Enunciado
Osvaldo foi denunciado pela prática do crime de estelionato em coautoria com Flávio. Durante a instrução processual, o Juízo ouviu três testemunhas da acusação, e, uma delas, Fabiana, apresentou versão conflitante com as apresentadas pelas defesas. Por isso, o Ministério Público requereu a realização de acareação prevista no Art. 229 do CPP, entre Osvaldo, Flávio e Fabiana. A defesa de Osvaldo informou que o acusado não iria participar da acareação, mas o Ministério Público insistiu com o Juízo que determinasse que Osvaldo se submetesse ao ato, sob pena de incidir nas penas do crime de desobediência. Sobre o caso narrado, assinale a afirmativa que indica o princípio que você, como advogado(a) de Osvaldo, deve alegar em defesa do seu cliente.
Alternativas
- A.O da ampla defesa veda a realização de acareação entre testemunhas de defesa e de acusação, pois cada parte tem o ônus de provar os fatos que alega.
- B.O de fundamentação das decisões exige que, ao determinar a realização de uma prova, o Juízo indique concretamente as razões que a justifiquem, sob pena de nulidade.
- C.O de presunção de inocência impede a participação do réu em procedimento de acareação, ainda que a ele se apresente voluntariamente.
- D.O de não autoincriminação ampara a pretensão de Osvaldo de não se submeter à produção de provas que exigem participação ativa do denunciado, tal como a acareação.
Gabarito: alternativa correta destacada.
Comentario
A alternativa d está correta. O princípio da não autoincriminação (nemo tenetur se detegere), embora não esteja expresso com esse nome na Constituição Federal, é decorrência lógica do direito ao silêncio (Art. 5º, LXIII, CF). Ele garante que nenhum acusado pode ser compelido a produzir prova contra si mesmo, o que inclui a recusa em participar de atos que exijam um comportamento ativo, como é o caso da acareação. Portanto, Osvaldo não pode ser forçado a participar nem punido por desobediência caso se recuse.
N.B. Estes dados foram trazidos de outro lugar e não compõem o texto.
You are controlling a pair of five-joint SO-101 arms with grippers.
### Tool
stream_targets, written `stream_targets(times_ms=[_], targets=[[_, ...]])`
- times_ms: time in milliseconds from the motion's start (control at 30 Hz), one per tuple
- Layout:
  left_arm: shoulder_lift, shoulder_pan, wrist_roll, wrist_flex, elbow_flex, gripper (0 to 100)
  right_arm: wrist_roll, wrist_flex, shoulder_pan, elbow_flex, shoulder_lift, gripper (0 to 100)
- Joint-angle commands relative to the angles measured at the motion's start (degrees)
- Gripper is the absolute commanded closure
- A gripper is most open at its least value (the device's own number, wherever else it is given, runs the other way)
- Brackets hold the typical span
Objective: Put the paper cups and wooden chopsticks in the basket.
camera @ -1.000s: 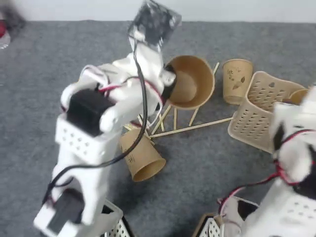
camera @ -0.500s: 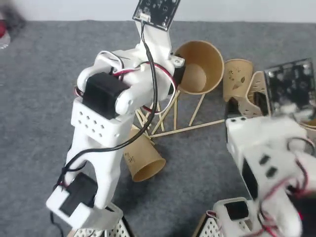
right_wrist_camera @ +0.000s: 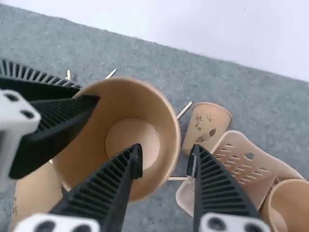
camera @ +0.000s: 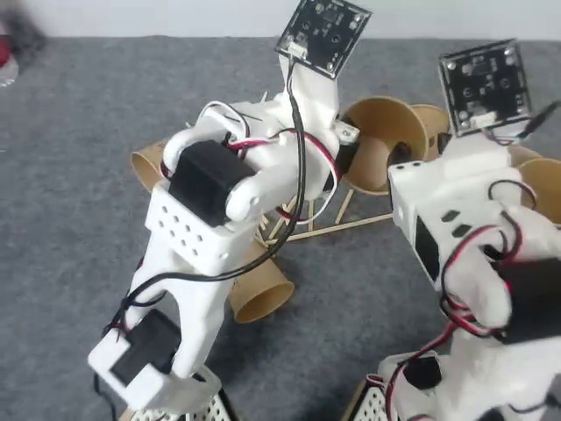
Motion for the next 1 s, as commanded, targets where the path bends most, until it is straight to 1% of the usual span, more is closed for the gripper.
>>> stream_targets(times_ms=[0, 67, 167, 200, 333, 467, 700, 800, 900, 967], targets=[[-2.99, 0.44, 0.70, 0.18, -1.45, 99, -0.79, -1.71, 4.97, -1.23, 2.68, 83.0], [-5.01, 0.44, 0.70, 0.18, -1.71, 99, -0.79, -1.54, 8.13, -0.18, 6.02, 83.0], [-8.26, 1.32, 0.70, 0.18, -1.45, 99, -0.79, -1.45, 10.86, 1.05, 11.12, 83.5], [-8.97, 1.67, 0.70, 0.18, -1.36, 99, -0.79, -1.45, 11.21, 1.05, 12.44, 85.4], [-10.11, 2.73, 0.70, 0.26, -1.36, 99, -0.35, -2.07, 10.77, 0.88, 13.23, 99.6], [-10.37, 2.81, 0.62, -0.09, 0.84, 99, 2.29, -1.54, 9.27, 0.44, 11.82, 99.2], [-10.46, 2.46, 0.44, -0.18, 2.86, 99, 2.46, -1.89, 9.63, 0.35, 5.93, 99.1], [-10.64, 1.23, 0.35, -0.18, 2.59, 99, 2.46, -1.80, 9.63, 0.35, 3.30, 99.1], [-10.64, -0.70, 0.53, 0.18, 2.86, 94, 2.46, -1.63, 9.63, 0.35, 1.01, 99.1], [-10.64, -2.37, 0.53, 1.14, 2.95, 88, 2.46, -1.45, 9.71, 0.35, -0.40, 99.1]])
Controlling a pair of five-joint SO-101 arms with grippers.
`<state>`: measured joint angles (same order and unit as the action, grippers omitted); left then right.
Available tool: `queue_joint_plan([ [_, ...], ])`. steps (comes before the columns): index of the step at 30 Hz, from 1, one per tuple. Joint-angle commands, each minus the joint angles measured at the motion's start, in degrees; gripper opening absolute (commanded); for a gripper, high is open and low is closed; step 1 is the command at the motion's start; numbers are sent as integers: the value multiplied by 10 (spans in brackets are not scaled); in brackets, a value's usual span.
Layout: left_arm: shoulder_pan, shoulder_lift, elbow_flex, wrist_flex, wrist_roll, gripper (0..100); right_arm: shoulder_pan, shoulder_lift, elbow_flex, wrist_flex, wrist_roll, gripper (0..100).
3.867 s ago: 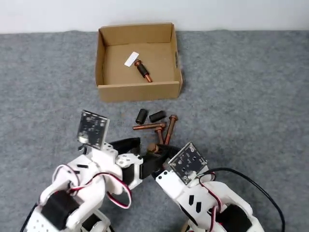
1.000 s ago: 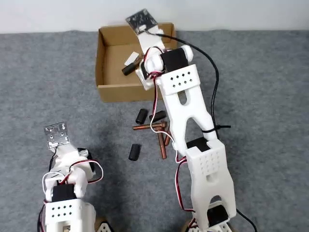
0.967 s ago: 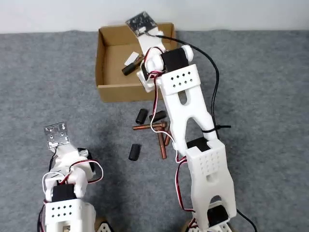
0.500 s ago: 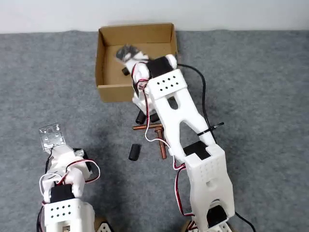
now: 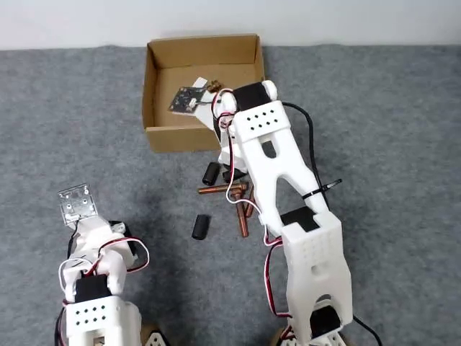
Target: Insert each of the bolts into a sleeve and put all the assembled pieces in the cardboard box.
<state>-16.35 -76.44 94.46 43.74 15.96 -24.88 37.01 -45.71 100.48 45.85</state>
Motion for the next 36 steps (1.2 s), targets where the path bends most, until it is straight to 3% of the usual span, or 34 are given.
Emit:
queue_joint_plan([
  [1, -4, -7, -4, -13, 5, 5, 9, -2, -2, 22, 37, 172],
  [15, -4, -7, -4, -13, 5, 5, 7, 80, -2, -44, 115, 173],
  [32, -4, -7, -4, -13, 5, 5, -7, 169, -2, -128, 115, 168],
  [36, -4, -7, -4, -13, 5, 5, -10, 186, -2, -132, 115, 89],
])
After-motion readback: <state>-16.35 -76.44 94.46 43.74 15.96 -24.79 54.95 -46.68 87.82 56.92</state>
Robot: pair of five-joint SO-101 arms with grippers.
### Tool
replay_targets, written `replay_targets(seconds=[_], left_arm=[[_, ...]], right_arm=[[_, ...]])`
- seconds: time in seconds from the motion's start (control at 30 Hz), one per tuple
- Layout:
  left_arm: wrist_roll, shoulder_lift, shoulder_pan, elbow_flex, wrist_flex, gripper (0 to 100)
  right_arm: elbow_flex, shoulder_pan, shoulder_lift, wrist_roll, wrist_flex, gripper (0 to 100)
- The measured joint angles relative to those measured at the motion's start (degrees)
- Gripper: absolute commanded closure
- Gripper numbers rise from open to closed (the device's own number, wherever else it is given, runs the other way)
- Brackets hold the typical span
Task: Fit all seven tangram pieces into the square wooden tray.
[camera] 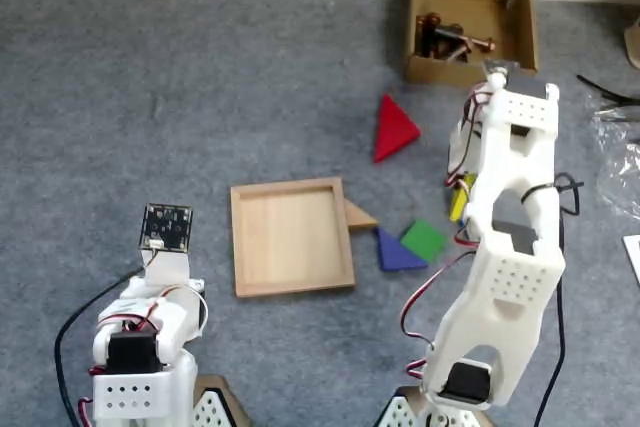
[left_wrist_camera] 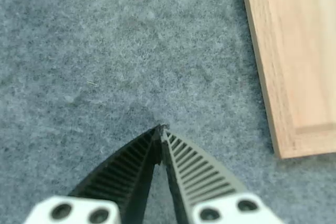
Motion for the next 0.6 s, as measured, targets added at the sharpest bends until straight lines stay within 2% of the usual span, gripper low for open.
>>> replay_targets(seconds=[0.07, 0.23, 0.6], left_arm=[[0.0, 0.0, 0.0, 0.0, 0.0, 99], [0.0, 0.0, 0.0, 0.0, 0.0, 99], [0.0, 0.0, 0.0, 0.0, 0.0, 99]], right_arm=[[0.0, 0.1, 0.0, 0.7, 0.0, 99.8], [0.0, 0.0, 0.0, 5.5, 0.0, 99.3], [0.0, 0.0, 0.0, 6.1, 0.0, 99.3]])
Análise das alternativas incorretas:
- Alternativa a: Incorreta. A acareação entre testemunhas de acusação e defesa é perfeitamente admitida pelo Art. 229 do Código de Processo Penal quando houver divergência sobre pontos relevantes. O erro está em dizer que o princípio da ampla defesa veda tal ato.
- Alternativa b: Incorreta. Embora todas as decisões judiciais devam ser fundamentadas (Art. 93, IX, CF), o cerne da questão não é a falta de motivação do juiz, mas sim o direito subjetivo do réu de não participar de uma prova que exige sua intervenção ativa.
- Alternativa c: Incorreta. A presunção de inocência não impede a participação voluntária do réu. Se o acusado desejar participar da acareação por entender que isso ajudará sua defesa, ele pode fazê-lo livremente. O princípio protege contra a obrigatoriedade, não contra a voluntariedade.
Base legal
Segundo o Artigo 5º, inciso LXIII, da Constituição Federal e o princípio do nemo tenetur se detegere, o acusado tem o direito de permanecer calado e de não produzir provas contra si mesmo, o que desautoriza qualquer medida coercitiva para obrigá-lo a participar de atos processuais que demandem sua colaboração ativa, como a acareação, sob pena de nulidade e violação de garantias fundamentais.